45      Il est également de jurisprudence constante que chacune des preuves apportées par la Commission ne doit pas nécessairement répondre à ces critères par rapport à chaque élément de l’infraction. Il suffit que le faisceau d’indices invoqué par l’institution, apprécié globalement, réponde à cette exigence (voir arrêt du Tribunal du 8 juillet 2004, JFE Engineering e.a./Commission, T‑67/00, T‑68/00, T‑71/00 et T‑78/00, Rec. p. II‑2501, point 180, et la jurisprudence citée).

46      Par ailleurs, il est usuel que les activités que les accords anticoncurrentiels comportent se déroulent de manière clandestine, que les réunions se tiennent secrètement et que la documentation qui y est afférente soit réduite au minimum. Il s’ensuit que, même si la Commission découvre des pièces attestant de manière explicite une prise de contact illégitime entre des opérateurs, telles que les comptes rendus de réunions, celles-ci ne seront normalement que fragmentaires et éparses, de sorte qu’il se révèle souvent nécessaire de reconstituer certains détails par des déductions.
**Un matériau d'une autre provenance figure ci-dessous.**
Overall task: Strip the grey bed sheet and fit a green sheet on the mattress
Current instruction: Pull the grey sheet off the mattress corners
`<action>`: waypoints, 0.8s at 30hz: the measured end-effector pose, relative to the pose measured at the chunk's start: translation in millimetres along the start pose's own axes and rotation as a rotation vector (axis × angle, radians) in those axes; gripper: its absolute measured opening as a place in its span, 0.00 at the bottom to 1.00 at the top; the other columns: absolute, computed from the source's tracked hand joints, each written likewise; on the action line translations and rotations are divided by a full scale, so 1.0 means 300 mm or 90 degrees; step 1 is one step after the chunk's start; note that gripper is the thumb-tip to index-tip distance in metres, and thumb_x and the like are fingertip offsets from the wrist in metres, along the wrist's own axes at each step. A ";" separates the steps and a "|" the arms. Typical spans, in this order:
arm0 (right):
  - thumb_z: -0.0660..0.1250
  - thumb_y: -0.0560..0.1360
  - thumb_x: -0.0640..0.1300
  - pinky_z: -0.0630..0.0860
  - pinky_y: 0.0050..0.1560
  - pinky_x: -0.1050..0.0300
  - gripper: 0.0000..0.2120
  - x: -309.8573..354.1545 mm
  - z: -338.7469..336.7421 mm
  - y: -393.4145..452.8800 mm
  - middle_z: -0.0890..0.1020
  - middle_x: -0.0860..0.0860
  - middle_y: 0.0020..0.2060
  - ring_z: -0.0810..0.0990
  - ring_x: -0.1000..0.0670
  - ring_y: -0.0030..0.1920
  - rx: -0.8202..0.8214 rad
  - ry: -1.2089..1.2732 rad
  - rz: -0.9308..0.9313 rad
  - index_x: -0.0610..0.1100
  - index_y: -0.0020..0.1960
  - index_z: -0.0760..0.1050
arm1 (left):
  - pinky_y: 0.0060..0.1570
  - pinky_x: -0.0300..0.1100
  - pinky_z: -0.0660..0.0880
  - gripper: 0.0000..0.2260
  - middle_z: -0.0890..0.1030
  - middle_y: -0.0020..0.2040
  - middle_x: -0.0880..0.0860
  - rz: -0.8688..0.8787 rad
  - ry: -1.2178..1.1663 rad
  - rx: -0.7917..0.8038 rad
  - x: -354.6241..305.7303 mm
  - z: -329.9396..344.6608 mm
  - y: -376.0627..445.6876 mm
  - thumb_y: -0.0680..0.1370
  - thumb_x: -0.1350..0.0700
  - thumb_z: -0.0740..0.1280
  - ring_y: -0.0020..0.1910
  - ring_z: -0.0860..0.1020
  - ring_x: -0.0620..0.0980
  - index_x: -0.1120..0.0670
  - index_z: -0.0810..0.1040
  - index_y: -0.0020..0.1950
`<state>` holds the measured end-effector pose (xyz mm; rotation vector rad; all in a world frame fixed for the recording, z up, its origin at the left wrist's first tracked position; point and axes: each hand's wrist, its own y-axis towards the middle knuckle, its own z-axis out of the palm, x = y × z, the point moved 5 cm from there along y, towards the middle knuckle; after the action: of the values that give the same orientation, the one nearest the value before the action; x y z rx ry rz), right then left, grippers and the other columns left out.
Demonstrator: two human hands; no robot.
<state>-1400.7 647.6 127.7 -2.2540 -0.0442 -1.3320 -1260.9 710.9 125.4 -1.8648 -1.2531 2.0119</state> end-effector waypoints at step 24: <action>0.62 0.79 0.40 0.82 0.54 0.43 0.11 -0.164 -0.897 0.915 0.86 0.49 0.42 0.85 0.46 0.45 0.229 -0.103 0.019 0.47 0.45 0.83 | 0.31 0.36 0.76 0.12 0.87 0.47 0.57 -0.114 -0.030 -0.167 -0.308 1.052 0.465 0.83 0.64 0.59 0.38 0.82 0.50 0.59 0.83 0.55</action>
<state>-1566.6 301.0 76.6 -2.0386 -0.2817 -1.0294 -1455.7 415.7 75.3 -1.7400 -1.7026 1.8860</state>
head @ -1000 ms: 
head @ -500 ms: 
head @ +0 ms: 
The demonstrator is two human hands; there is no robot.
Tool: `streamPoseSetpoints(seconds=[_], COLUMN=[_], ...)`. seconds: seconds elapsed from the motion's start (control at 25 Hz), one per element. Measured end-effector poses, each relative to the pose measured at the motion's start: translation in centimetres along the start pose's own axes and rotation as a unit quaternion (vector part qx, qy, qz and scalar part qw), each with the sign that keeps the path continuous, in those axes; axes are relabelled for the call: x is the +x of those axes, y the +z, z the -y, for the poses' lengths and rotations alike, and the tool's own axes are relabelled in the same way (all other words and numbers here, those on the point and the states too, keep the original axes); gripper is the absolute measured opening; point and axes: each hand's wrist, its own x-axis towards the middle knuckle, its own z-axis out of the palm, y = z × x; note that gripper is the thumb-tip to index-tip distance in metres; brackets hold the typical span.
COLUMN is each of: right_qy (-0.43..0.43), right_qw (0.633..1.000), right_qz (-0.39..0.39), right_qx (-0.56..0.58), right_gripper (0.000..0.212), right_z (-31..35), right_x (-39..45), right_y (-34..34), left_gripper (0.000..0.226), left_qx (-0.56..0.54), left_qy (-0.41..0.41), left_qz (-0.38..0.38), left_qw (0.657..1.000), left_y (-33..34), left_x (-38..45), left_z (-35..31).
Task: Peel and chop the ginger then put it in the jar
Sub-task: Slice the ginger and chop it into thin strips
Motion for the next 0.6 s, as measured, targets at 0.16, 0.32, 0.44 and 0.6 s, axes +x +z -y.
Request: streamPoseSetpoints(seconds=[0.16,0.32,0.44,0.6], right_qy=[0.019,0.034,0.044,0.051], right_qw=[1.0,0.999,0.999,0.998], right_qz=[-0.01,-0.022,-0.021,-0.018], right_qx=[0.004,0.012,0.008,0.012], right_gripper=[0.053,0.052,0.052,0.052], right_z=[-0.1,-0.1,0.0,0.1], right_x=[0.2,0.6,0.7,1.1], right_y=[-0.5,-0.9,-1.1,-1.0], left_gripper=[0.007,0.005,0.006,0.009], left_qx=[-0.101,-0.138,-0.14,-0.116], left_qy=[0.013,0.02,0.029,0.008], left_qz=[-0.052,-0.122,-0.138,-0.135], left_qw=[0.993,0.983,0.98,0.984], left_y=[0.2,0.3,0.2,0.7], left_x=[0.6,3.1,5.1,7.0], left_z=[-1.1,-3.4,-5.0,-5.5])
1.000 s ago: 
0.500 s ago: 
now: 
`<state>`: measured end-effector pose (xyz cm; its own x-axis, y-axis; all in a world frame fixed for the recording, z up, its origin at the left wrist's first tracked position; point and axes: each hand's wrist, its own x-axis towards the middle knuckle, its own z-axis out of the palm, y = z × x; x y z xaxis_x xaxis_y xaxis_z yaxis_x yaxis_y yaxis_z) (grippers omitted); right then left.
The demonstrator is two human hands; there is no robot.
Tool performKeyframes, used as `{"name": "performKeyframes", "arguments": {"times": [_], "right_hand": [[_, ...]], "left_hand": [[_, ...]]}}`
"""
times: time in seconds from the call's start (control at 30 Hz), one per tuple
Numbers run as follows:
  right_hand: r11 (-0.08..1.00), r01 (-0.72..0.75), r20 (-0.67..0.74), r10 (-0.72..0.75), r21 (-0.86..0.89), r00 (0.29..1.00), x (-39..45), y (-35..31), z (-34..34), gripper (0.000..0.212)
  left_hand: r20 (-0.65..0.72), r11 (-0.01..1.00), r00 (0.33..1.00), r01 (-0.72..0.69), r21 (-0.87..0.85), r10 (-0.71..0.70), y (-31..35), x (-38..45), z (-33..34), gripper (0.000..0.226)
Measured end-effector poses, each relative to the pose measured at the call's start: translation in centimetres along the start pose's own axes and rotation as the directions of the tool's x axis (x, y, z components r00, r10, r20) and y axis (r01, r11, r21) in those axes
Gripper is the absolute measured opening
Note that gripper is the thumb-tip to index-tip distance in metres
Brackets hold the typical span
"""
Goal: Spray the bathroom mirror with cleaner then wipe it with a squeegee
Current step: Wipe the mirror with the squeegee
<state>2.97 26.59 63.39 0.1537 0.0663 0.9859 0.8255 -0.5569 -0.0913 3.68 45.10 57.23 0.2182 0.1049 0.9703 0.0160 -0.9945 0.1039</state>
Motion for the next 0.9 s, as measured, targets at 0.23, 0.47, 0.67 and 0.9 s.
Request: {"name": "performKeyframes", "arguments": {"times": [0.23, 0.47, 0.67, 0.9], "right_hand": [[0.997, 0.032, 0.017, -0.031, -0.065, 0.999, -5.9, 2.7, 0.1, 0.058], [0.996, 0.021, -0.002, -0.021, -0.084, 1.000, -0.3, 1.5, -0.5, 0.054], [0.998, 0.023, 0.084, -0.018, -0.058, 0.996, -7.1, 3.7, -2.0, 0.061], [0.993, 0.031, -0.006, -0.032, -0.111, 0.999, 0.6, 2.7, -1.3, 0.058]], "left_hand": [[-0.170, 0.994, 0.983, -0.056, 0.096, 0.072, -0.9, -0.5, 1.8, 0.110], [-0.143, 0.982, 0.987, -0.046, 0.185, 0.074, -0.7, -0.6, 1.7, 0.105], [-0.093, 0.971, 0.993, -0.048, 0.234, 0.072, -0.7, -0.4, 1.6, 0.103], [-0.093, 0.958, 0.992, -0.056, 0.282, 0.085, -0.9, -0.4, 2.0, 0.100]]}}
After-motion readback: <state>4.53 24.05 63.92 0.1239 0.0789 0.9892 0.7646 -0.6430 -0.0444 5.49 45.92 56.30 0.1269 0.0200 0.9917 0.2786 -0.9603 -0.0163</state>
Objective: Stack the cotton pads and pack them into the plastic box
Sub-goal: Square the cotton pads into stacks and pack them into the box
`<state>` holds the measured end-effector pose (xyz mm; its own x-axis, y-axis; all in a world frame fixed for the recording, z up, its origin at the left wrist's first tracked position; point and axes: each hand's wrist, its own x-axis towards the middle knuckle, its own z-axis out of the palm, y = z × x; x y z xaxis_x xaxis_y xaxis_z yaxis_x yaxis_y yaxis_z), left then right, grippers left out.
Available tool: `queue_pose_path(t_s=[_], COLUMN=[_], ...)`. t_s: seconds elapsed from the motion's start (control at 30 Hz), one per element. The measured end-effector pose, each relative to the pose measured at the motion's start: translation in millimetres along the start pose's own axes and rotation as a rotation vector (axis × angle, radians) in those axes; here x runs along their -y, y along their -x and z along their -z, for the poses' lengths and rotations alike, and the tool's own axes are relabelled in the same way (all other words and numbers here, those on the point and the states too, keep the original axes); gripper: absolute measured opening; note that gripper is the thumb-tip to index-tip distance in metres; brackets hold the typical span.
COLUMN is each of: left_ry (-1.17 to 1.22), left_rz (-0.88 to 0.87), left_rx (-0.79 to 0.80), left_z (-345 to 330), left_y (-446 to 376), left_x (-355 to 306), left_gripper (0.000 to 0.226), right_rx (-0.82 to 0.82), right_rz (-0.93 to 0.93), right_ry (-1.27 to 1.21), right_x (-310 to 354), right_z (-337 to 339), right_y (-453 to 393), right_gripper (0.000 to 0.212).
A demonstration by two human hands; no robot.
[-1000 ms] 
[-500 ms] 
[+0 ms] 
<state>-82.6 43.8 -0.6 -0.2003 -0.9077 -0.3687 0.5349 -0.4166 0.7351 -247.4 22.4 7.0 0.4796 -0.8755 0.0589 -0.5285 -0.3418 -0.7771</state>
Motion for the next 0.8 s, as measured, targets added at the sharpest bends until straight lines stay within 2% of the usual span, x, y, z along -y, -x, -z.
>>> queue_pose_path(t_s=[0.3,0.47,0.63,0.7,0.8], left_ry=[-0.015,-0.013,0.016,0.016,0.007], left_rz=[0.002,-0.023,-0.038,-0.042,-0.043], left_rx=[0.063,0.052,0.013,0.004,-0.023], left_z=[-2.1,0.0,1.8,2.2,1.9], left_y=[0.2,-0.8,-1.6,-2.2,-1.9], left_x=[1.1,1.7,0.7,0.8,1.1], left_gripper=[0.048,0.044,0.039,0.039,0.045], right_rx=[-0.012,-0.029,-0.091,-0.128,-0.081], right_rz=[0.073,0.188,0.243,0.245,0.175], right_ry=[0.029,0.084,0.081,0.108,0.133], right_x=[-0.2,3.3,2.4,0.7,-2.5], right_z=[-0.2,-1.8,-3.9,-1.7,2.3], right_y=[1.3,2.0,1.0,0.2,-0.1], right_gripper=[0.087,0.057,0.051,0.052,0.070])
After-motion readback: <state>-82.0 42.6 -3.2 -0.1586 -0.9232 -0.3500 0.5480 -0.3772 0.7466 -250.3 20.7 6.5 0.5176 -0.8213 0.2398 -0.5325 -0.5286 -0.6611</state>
Dès lors, dans la plupart des cas, l’existence d’une pratique ou d’un accord anticoncurrentiel doit être inférée d’un certain nombre de coïncidences et d’indices, qui, considérés ensemble, peuvent constituer, en l’absence d’une autre explication cohérente, la preuve d’une violation des règles de la concurrence (arrêts de la Cour du 7 janvier 2004, Aalborg Portland e.a./Commission, C‑204/00 P, C‑205/00 P, C‑211/00 P, C‑213/00 P, C‑217/00 P et C‑219/00 P, Rec. p. I‑123, points 55 à 57, et du 25 janvier 2007, Sumitomo Metal Industries et Nippon Steel/Commission, C‑403/04 P et C‑405/04 P, Rec. p. I‑729, point 51).

47      À cet égard, il est à noter que les déclarations effectuées dans le cadre de la politique de clémence jouent un rôle important. Ces déclarations effectuées au nom d’entreprises ont une valeur probante non négligeable, dès lors qu’elles induisent des risques juridiques et économiques considérables (voir, en ce sens, arrêts JFE Engineering e.a./Commission, point 45 supra, points 205 et 211, et Sumitomo Metal Industries et Nippon Steel/Commission, point 46 supra, point 103). Toutefois, la déclaration d’une entreprise inculpée pour avoir participé à une entente, dont l’exactitude est contestée par plusieurs autres entreprises inculpées, ne peut être considérée comme constituant une preuve suffisante de l’existence d’une infraction commise par ces dernières sans être étayée par d’autres éléments de preuve (voir arrêt JFE Engineering e.a./Commission, point 45 supra, point 219, et la jurisprudence citée).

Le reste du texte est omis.